··· INFORMATION GIVEN ···

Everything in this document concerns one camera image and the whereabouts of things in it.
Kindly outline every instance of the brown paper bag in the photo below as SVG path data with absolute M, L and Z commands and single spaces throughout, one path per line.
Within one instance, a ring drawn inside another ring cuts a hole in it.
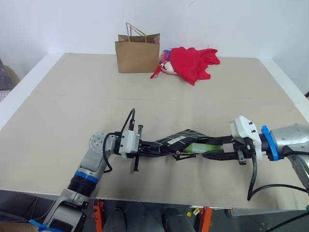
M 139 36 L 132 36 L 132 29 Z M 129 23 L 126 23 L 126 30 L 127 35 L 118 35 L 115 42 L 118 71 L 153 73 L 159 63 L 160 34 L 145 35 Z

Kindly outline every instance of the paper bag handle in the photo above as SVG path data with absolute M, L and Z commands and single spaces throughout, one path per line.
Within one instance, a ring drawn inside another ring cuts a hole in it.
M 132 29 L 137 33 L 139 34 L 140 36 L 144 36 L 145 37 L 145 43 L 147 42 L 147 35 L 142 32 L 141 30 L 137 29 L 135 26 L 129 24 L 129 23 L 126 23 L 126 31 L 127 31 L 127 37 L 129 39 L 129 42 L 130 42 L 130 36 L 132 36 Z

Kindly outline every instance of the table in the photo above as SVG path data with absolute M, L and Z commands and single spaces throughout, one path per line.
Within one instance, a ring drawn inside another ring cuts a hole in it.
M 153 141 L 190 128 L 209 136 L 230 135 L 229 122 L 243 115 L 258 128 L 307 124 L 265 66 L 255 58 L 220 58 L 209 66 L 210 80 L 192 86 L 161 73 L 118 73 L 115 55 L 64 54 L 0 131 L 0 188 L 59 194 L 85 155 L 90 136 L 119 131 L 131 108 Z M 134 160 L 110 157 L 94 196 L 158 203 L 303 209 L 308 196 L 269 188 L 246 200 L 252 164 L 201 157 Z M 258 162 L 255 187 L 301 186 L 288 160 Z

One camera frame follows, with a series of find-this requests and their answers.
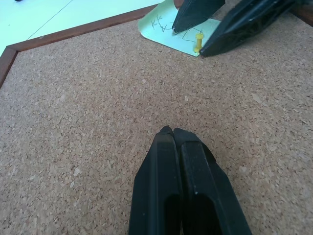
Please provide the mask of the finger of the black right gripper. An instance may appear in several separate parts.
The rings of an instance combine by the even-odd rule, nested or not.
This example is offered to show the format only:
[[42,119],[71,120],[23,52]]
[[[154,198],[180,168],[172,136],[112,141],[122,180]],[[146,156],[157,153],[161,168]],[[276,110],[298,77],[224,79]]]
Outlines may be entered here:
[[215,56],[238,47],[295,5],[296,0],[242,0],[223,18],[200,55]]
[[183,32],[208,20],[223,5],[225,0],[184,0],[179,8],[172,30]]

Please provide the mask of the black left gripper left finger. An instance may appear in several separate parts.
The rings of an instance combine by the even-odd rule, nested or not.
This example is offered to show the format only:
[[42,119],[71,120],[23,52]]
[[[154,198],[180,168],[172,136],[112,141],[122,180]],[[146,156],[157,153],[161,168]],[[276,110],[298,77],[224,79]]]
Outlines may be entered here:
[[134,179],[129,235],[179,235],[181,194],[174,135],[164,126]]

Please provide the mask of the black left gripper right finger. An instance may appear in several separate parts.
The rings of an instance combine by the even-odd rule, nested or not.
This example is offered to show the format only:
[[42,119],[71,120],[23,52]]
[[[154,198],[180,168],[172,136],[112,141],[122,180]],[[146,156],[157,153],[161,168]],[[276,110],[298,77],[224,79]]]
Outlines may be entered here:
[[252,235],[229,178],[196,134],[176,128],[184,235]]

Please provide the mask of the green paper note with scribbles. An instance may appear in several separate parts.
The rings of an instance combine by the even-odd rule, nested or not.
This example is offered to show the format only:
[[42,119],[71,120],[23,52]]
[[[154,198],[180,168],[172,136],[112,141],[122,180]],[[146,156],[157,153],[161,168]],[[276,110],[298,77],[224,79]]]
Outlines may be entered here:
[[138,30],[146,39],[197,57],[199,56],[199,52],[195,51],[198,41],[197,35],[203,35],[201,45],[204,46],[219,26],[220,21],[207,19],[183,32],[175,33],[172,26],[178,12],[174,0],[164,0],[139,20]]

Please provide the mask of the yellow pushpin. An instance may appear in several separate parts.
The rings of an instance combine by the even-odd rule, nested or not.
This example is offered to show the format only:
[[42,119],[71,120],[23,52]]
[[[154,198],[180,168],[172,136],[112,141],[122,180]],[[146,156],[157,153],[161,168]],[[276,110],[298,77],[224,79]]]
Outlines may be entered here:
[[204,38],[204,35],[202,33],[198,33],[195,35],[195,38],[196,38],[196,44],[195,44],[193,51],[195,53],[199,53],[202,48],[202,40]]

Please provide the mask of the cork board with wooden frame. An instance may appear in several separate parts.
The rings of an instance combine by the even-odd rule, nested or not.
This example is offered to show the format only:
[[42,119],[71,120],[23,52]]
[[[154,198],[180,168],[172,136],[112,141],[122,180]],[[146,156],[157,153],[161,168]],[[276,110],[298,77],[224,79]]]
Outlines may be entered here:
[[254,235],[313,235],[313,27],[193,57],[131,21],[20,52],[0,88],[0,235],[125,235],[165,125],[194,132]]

···

▶ _ACTIVITY_: Set down the material word for word, and drop every picture from it.

▶ _PROBLEM SOLUTION_:
Everything in this document concerns one camera image and the whereabouts of things in it.
Kindly outline every instance of the brown paper bag in the photo below as SVG path data with absolute M, L and Z commands and single spaces throughout, one path per line.
Within one instance, a ring drawn inside another ring cuts a hole in it.
M 139 36 L 132 36 L 132 29 Z M 129 23 L 126 23 L 126 30 L 127 35 L 118 35 L 115 42 L 118 71 L 153 73 L 159 63 L 160 34 L 145 35 Z

Kindly outline every instance of the paper bag handle in the photo above as SVG path data with absolute M, L and Z commands and single spaces throughout, one path per line.
Within one instance, a ring drawn inside another ring cuts a hole in it.
M 132 29 L 137 33 L 139 34 L 140 36 L 144 36 L 145 37 L 145 43 L 147 42 L 147 35 L 142 32 L 141 30 L 137 29 L 135 26 L 129 24 L 129 23 L 126 23 L 126 31 L 127 31 L 127 37 L 129 39 L 129 42 L 130 42 L 130 36 L 132 36 Z

Kindly outline every instance of the table in the photo above as SVG path data with absolute M, L and Z commands and single spaces throughout, one path per line.
Within one instance, a ring drawn inside another ring cuts a hole in it.
M 153 141 L 190 128 L 209 136 L 230 135 L 229 122 L 243 115 L 258 128 L 307 124 L 265 66 L 255 58 L 220 58 L 209 66 L 210 80 L 192 86 L 161 73 L 118 73 L 115 55 L 64 54 L 0 131 L 0 188 L 59 194 L 85 155 L 90 136 L 119 131 L 131 108 Z M 134 160 L 110 157 L 94 196 L 158 203 L 303 209 L 308 196 L 269 188 L 246 200 L 252 164 L 201 157 Z M 258 162 L 255 187 L 301 186 L 288 160 Z

One camera frame follows, with a series of find-this requests and their answers.
Please provide the mask of the finger of the black right gripper. An instance may appear in several separate parts.
The rings of an instance combine by the even-odd rule, nested or not.
This example is offered to show the format only:
[[42,119],[71,120],[23,52]]
[[[154,198],[180,168],[172,136],[112,141],[122,180]],[[146,156],[157,153],[161,168]],[[276,110],[298,77],[224,79]]]
Outlines may be entered here:
[[215,56],[238,47],[295,5],[296,0],[242,0],[223,18],[200,55]]
[[183,32],[208,20],[223,5],[225,0],[184,0],[179,8],[172,30]]

Please provide the mask of the black left gripper left finger. An instance may appear in several separate parts.
The rings of an instance combine by the even-odd rule, nested or not.
This example is offered to show the format only:
[[42,119],[71,120],[23,52]]
[[[154,198],[180,168],[172,136],[112,141],[122,180]],[[146,156],[157,153],[161,168]],[[276,110],[298,77],[224,79]]]
Outlines may be entered here:
[[134,179],[129,235],[179,235],[181,194],[174,135],[164,126]]

Please provide the mask of the black left gripper right finger. An instance may appear in several separate parts.
The rings of an instance combine by the even-odd rule, nested or not.
This example is offered to show the format only:
[[42,119],[71,120],[23,52]]
[[[154,198],[180,168],[172,136],[112,141],[122,180]],[[146,156],[157,153],[161,168]],[[276,110],[298,77],[224,79]]]
Outlines may be entered here:
[[252,235],[229,178],[196,134],[176,128],[184,235]]

Please provide the mask of the green paper note with scribbles. An instance may appear in several separate parts.
The rings of an instance combine by the even-odd rule, nested or not.
This example is offered to show the format only:
[[42,119],[71,120],[23,52]]
[[[154,198],[180,168],[172,136],[112,141],[122,180]],[[146,156],[157,153],[161,168]],[[276,110],[298,77],[224,79]]]
Outlines may be entered here:
[[138,30],[146,39],[197,57],[199,56],[199,52],[195,51],[198,41],[197,35],[203,35],[201,45],[204,46],[219,26],[220,21],[207,19],[183,32],[175,33],[172,26],[178,12],[174,0],[164,0],[139,20]]

Please provide the mask of the yellow pushpin. An instance may appear in several separate parts.
The rings of an instance combine by the even-odd rule, nested or not.
This example is offered to show the format only:
[[42,119],[71,120],[23,52]]
[[[154,198],[180,168],[172,136],[112,141],[122,180]],[[146,156],[157,153],[161,168]],[[276,110],[298,77],[224,79]]]
Outlines may be entered here:
[[204,38],[204,35],[202,33],[198,33],[195,35],[195,38],[196,38],[196,44],[195,44],[193,51],[195,53],[199,53],[202,48],[202,40]]

Please provide the mask of the cork board with wooden frame. An instance may appear in several separate parts.
The rings of an instance combine by the even-odd rule, nested or not.
This example is offered to show the format only:
[[42,119],[71,120],[23,52]]
[[[154,198],[180,168],[172,136],[112,141],[122,180]],[[146,156],[157,153],[161,168]],[[276,110],[298,77],[224,79]]]
Outlines may be entered here:
[[254,235],[313,235],[313,27],[193,57],[131,21],[20,52],[0,88],[0,235],[125,235],[165,125],[194,132]]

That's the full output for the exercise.